I'm trying to test the summation $\sum^\infty_{n=0}\frac{(-1)^n}{5n+1}$ for absolute convergence.

By alternating series test, I can tell is is at least conditionally convergent.

However, when I used the ratio test, I got 1, which means it doesn't tell us anything.

A google search showed an answer on yahoo answers using the limit comparison test, using the harmonic series to compare it with, but they seemed to ignore the $(-1)^n$...

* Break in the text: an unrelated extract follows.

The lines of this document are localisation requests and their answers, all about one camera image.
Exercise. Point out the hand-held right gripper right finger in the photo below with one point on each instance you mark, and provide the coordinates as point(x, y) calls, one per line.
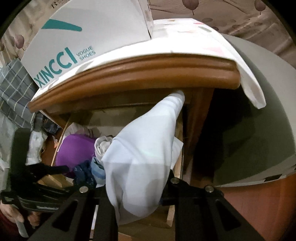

The answer in the book says it is conditionally convergent, but I can't work out how to show that it is not absolutely convergent.

Any ideas?

Answer 1

Taking the absolute value and using the asymptotic comparison we find $$\frac1{5n+1}\sim_\infty \frac15\frac1n$$ that the series isn't absolutely convergent since the harmonic series isn't convergent.

Answer 2

You have:

$\left|\frac{(-1)^n}{5n+1} \right|=\frac{1}{5n+1}>\frac{1}{5n+5}$,

therefore:

$\sum\limits_{n=0}^{\infty}\left|\frac{(-1)^n}{5n+1} \right|>\sum\limits_{n=0}^{\infty}\frac{1}{5n+5}=\frac{1}{5}\sum\limits_{n=1}^{\infty}\frac{1}{n}=\infty$,

So the series is not absolutely convergent.

Answer 3

The absolute series would be: $\sum_{n=0}^\infty\frac{1}{5n+1}\geq\sum_{n=0}^\infty\frac{1}{6n}$ (at least for sufficiantly large $n$ it is). Then:$$\sum_{n=0}^\infty\frac{1}{6n}=\frac16\sum_{n=0}^\infty\frac{1}{n}$$ Wich is obviously divirgent.

Answer 4

Taking the absolute value, we can apply the integral test:

$$\int_1^\infty \! \frac{1}{5x+1} dx = \lim_{N \to \infty}\frac{1}{5}\Big(\ln(5N+1) - \ln(6)\Big)$$

Certainly, the natural log is unbounded. Therefore, the integral does not converge, and we know the integral converges $\iff$ the series converges.

We conclude the series is not absolutely convergent. However, it is conditionally convergent by the alternating series test.